**Exercise prompt**
Copy out the entire listing precisely.

**Information shown**
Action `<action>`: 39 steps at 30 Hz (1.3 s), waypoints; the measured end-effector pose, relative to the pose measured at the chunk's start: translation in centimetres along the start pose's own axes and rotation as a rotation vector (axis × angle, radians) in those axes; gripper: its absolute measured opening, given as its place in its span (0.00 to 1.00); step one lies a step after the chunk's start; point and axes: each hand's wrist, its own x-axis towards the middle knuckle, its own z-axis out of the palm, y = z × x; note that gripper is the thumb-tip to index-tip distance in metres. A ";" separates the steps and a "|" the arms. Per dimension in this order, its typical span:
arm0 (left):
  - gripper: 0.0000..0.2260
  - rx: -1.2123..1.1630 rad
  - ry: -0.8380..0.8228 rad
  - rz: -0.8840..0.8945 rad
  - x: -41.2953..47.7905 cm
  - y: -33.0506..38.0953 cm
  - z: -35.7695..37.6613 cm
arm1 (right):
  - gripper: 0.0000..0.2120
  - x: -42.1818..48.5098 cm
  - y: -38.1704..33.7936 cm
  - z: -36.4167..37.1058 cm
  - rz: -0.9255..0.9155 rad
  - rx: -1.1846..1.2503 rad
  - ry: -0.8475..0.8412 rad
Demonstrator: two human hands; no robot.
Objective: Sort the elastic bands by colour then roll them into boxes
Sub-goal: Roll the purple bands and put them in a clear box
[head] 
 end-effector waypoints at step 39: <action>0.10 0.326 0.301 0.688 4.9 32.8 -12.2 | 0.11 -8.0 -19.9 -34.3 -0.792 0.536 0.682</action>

**Result for this task**
Action `<action>`: 39 steps at 30 Hz (1.3 s), waypoints; the measured end-effector pose, relative to the pose measured at the chunk's start: translation in centimetres along the start pose's own axes and rotation as a rotation vector (axis × angle, radians) in those axes; gripper: its absolute measured opening, given as its place in its span (0.00 to 1.00); step one lies a step after the chunk's start; point and axes: each hand's wrist, its own x-axis towards the middle knuckle, its own z-axis out of the palm, y = z × x; note that gripper is the thumb-tip to index-tip distance in metres. A ";" separates the steps and a "|" the arms. Per dimension in this order, its typical span:
arm0 (left):
  - gripper: 0.0000..0.2260
  - rx: -1.2123..1.1630 rad
  - ry: -0.8380..0.8228 rad
  - rz: -0.8840..0.8945 rad
  - x: -41.2953..47.7905 cm
  - y: -33.0506..38.0953 cm
  - z: -35.7695..37.6613 cm
arm1 (right):
  - gripper: 0.0000..0.2120
  - x: -42.1818..48.5098 cm
  - y: -38.1704..33.7936 cm
  - z: -36.4167..37.1058 cm
  - rz: -0.9255..0.9155 rad
  - rx: -1.1846..1.2503 rad
  - ry: -0.8475..0.8412 rad
Demonstrator: two human hands; no robot.
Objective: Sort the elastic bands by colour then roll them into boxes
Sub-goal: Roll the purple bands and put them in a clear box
[head] 
 end-effector waypoints at step 39: <action>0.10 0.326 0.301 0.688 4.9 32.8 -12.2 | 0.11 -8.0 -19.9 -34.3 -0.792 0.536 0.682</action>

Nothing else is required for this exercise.